• _Exercise details_: Quote exactly and only this range of lines in the data below: the line that holds "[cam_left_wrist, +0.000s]" to the line that holds "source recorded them", both included.

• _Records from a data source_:
>>>>>
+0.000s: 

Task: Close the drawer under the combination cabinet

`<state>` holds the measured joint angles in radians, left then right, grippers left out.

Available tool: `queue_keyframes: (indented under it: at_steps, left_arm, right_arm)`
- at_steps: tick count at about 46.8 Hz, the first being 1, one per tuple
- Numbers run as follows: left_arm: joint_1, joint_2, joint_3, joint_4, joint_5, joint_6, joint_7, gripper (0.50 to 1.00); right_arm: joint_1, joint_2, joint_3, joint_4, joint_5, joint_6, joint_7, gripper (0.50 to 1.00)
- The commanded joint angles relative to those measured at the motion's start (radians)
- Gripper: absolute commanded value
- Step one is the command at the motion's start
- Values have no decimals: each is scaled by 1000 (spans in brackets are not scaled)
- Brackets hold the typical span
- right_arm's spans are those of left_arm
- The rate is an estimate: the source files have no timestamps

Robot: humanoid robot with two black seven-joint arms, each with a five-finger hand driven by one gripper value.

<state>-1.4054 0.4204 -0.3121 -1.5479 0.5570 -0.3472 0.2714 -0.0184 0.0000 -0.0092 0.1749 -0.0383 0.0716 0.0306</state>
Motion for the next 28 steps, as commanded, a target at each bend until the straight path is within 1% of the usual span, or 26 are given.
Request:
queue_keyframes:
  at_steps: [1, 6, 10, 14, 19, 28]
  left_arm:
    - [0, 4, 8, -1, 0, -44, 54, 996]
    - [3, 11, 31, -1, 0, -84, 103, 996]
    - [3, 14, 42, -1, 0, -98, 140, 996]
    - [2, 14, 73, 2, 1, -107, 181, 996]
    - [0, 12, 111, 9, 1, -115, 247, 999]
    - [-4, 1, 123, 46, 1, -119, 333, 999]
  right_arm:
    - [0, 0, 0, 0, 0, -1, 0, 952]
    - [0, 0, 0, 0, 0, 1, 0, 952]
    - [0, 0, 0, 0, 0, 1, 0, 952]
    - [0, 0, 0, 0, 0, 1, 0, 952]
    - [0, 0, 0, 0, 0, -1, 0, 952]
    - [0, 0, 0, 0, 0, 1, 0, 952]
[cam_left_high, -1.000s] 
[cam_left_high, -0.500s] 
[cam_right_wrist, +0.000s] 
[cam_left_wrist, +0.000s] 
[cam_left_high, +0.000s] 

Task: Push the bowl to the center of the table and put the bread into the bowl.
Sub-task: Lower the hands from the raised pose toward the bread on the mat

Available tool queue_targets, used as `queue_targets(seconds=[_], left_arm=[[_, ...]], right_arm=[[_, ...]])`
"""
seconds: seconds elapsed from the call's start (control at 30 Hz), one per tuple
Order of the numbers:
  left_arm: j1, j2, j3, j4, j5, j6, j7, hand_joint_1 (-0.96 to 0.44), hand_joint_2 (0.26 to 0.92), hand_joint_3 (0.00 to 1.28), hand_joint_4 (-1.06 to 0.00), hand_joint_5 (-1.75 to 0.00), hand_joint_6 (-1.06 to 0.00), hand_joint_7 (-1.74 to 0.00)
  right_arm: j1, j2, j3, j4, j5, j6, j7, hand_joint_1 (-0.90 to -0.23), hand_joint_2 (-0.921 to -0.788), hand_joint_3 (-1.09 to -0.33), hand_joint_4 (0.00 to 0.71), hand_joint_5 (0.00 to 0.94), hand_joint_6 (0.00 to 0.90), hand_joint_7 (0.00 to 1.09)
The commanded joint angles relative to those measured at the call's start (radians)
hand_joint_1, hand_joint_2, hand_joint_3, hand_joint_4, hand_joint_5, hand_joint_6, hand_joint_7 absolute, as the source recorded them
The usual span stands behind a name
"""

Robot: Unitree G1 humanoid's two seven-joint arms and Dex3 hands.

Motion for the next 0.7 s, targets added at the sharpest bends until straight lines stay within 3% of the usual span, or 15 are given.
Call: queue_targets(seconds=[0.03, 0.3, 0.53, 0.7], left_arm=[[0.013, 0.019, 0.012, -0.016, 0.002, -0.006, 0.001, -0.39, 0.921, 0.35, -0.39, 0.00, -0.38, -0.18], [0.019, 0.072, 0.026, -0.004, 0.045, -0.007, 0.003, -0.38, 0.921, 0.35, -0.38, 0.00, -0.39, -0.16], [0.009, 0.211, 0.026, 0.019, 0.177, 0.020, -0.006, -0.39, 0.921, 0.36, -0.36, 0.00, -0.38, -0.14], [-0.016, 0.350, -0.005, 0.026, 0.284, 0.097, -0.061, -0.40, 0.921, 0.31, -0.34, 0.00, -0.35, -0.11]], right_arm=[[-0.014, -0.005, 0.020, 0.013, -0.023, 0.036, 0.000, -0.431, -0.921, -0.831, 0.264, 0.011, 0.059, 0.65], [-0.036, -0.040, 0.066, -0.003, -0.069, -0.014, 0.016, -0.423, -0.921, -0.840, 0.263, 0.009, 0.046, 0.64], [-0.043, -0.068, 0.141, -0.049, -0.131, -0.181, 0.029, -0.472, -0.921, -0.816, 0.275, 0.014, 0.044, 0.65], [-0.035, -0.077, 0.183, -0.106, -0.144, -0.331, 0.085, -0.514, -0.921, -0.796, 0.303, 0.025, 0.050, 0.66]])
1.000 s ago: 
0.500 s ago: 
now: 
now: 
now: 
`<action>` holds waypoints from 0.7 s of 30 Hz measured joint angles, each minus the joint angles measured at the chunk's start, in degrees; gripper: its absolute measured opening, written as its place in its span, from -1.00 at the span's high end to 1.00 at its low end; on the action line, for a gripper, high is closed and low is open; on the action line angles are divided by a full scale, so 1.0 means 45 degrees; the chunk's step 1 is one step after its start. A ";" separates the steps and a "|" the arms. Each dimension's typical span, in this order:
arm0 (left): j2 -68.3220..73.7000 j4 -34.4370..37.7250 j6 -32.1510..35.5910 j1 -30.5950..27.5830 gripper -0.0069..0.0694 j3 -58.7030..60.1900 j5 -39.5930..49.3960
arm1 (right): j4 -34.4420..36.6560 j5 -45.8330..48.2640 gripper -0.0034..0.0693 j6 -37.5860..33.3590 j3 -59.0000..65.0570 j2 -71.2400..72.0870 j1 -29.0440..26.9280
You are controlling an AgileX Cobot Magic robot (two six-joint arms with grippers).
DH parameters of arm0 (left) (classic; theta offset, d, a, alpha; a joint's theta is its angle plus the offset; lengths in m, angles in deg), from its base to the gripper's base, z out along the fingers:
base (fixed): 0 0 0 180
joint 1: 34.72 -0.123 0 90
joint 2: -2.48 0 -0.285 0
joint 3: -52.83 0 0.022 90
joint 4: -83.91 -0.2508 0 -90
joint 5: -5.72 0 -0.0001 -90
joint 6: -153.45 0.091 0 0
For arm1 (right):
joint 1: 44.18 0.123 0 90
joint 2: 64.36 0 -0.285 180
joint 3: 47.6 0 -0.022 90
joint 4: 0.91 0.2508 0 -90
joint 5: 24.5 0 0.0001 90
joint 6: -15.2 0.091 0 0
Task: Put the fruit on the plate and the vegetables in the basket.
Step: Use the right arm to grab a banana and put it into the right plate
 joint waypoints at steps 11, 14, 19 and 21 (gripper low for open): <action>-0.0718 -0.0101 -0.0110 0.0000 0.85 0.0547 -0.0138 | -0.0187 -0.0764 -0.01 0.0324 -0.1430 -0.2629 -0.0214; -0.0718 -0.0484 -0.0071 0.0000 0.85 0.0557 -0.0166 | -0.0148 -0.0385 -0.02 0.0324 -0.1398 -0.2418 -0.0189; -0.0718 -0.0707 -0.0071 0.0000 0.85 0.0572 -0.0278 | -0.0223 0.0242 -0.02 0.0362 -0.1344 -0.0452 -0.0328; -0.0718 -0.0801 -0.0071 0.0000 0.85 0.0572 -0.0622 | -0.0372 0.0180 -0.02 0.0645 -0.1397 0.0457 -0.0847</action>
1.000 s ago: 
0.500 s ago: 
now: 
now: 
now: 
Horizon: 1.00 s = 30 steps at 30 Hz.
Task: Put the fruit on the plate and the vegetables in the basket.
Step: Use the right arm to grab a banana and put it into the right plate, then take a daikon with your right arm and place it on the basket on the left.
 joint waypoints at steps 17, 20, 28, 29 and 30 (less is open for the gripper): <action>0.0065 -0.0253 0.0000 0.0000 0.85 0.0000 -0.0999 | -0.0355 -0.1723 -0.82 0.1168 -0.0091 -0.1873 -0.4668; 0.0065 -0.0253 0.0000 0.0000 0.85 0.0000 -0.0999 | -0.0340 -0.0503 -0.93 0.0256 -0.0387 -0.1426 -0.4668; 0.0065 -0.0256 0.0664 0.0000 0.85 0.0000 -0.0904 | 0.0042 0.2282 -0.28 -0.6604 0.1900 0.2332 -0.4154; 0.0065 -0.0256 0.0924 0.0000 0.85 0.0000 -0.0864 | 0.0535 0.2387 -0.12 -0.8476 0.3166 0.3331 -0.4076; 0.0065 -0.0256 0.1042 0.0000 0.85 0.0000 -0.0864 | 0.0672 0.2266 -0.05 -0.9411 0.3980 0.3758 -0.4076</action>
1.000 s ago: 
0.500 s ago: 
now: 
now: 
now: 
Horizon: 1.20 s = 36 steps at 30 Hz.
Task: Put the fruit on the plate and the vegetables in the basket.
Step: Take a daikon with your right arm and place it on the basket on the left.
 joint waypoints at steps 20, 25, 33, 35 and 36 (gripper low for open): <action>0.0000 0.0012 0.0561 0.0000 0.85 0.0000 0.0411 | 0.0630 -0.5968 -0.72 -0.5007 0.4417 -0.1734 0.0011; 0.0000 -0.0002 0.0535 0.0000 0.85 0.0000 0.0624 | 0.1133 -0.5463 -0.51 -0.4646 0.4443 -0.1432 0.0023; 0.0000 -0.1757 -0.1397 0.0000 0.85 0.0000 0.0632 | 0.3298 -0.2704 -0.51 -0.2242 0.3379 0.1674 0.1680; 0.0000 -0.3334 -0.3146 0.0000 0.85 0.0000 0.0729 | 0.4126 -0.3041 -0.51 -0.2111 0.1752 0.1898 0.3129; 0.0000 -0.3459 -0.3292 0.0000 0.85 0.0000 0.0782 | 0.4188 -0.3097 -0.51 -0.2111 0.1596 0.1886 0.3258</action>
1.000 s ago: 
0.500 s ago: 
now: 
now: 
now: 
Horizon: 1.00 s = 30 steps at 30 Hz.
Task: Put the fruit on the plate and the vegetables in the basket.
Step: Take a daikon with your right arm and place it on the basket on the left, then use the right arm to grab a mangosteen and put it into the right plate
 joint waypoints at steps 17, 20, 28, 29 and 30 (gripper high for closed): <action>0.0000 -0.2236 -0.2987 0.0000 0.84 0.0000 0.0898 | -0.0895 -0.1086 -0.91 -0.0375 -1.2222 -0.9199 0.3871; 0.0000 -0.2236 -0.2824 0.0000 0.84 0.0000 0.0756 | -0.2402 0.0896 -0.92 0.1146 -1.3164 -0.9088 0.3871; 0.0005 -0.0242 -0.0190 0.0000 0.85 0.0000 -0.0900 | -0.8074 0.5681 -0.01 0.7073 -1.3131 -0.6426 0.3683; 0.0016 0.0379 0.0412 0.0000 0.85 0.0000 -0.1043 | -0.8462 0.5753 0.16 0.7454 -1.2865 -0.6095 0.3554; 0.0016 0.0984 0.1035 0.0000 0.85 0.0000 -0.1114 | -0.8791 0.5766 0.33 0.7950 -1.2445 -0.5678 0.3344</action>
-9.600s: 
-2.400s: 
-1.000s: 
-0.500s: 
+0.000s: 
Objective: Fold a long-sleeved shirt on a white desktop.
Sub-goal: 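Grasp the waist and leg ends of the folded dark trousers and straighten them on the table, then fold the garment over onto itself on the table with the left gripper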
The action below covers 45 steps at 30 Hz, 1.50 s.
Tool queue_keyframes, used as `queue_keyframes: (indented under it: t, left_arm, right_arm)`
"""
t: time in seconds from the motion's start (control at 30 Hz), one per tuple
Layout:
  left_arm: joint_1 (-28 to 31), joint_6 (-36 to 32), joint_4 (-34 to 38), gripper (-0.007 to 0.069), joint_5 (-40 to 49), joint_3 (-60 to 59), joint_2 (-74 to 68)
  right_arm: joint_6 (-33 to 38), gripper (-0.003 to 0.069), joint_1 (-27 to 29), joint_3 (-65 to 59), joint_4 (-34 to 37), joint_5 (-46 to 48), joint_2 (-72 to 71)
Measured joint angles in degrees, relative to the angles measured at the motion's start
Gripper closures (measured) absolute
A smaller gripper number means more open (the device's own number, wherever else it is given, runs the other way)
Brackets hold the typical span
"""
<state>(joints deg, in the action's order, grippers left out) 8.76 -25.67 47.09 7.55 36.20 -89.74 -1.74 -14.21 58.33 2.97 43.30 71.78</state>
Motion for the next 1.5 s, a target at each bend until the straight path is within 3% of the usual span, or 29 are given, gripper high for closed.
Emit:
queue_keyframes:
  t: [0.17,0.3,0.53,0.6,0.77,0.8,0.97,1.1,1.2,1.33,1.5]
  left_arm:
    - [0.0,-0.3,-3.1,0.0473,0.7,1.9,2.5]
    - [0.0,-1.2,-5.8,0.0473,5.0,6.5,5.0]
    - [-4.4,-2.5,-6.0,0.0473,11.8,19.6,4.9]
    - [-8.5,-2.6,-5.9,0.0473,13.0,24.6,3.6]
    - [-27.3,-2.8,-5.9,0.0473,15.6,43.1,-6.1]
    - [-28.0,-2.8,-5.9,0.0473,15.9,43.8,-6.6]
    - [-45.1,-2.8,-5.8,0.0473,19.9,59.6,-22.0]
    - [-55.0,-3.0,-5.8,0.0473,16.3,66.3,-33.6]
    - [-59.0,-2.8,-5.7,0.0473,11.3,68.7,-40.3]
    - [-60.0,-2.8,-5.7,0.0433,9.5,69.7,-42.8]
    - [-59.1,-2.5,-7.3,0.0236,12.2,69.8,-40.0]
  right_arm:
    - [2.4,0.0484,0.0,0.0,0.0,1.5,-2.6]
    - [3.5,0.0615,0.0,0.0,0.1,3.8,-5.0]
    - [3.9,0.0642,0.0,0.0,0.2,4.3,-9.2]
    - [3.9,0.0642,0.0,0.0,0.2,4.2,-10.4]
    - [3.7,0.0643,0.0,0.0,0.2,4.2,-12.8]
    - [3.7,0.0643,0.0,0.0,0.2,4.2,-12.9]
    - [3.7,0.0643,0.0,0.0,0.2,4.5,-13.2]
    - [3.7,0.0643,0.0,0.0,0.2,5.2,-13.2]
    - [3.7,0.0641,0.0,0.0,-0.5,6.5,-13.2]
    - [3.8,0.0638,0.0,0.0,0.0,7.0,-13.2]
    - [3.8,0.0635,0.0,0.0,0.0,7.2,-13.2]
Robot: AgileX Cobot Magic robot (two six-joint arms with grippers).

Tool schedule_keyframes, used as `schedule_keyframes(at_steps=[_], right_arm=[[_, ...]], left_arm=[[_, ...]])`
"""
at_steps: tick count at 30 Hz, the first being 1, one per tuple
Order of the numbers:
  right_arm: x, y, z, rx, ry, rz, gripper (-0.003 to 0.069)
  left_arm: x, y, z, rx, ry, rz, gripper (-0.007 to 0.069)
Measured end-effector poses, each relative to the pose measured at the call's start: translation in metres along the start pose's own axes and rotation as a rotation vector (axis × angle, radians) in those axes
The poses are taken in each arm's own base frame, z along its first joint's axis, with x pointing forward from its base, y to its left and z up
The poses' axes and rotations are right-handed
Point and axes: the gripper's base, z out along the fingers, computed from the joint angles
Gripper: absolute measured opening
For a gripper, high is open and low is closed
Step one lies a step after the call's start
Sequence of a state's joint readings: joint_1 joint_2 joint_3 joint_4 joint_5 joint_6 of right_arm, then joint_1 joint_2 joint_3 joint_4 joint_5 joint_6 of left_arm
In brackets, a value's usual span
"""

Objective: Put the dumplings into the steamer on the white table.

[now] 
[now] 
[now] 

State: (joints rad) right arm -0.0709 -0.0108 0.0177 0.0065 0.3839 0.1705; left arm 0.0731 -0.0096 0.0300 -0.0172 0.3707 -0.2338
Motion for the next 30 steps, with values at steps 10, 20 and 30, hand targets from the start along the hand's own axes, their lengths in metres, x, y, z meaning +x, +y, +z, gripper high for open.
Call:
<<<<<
• _Answer to this exercise_:
[cam_left_wrist, +0.000s] 
[cam_left_high, +0.000s] 

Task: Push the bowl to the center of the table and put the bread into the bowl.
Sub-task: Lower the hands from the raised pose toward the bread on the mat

Available tool queue_targets, used as `queue_targets(seconds=[_], left_arm=[[_, ...]], right_arm=[[_, ...]])`
"""
seconds: seconds elapsed from the call's start (control at 30 Hz), one per tuple
Order of the numbers:
  left_arm: j1, j2, j3, j4, j5, j6, j7, hand_joint_1 (-0.96 to 0.44), hand_joint_2 (0.26 to 0.92), hand_joint_3 (0.00 to 1.28), hand_joint_4 (-1.06 to 0.00), hand_joint_5 (-1.75 to 0.00), hand_joint_6 (-1.06 to 0.00), hand_joint_7 (-1.74 to 0.00)
  right_arm: j1, j2, j3, j4, j5, j6, j7, hand_joint_1 (-0.90 to -0.23), hand_joint_2 (-0.921 to -0.788), hand_joint_3 (-1.09 to -0.33), hand_joint_4 (0.00 to 0.71), hand_joint_5 (0.00 to 0.94), hand_joint_6 (0.00 to 0.90), hand_joint_7 (0.00 to 1.09)
The commanded joint angles relative to those measured at the call's start (radians)
hand_joint_1, hand_joint_2, hand_joint_3, hand_joint_4, hand_joint_5, hand_joint_6, hand_joint_7 absolute, as the source recorded them

The exercise is done, with nothing left to add.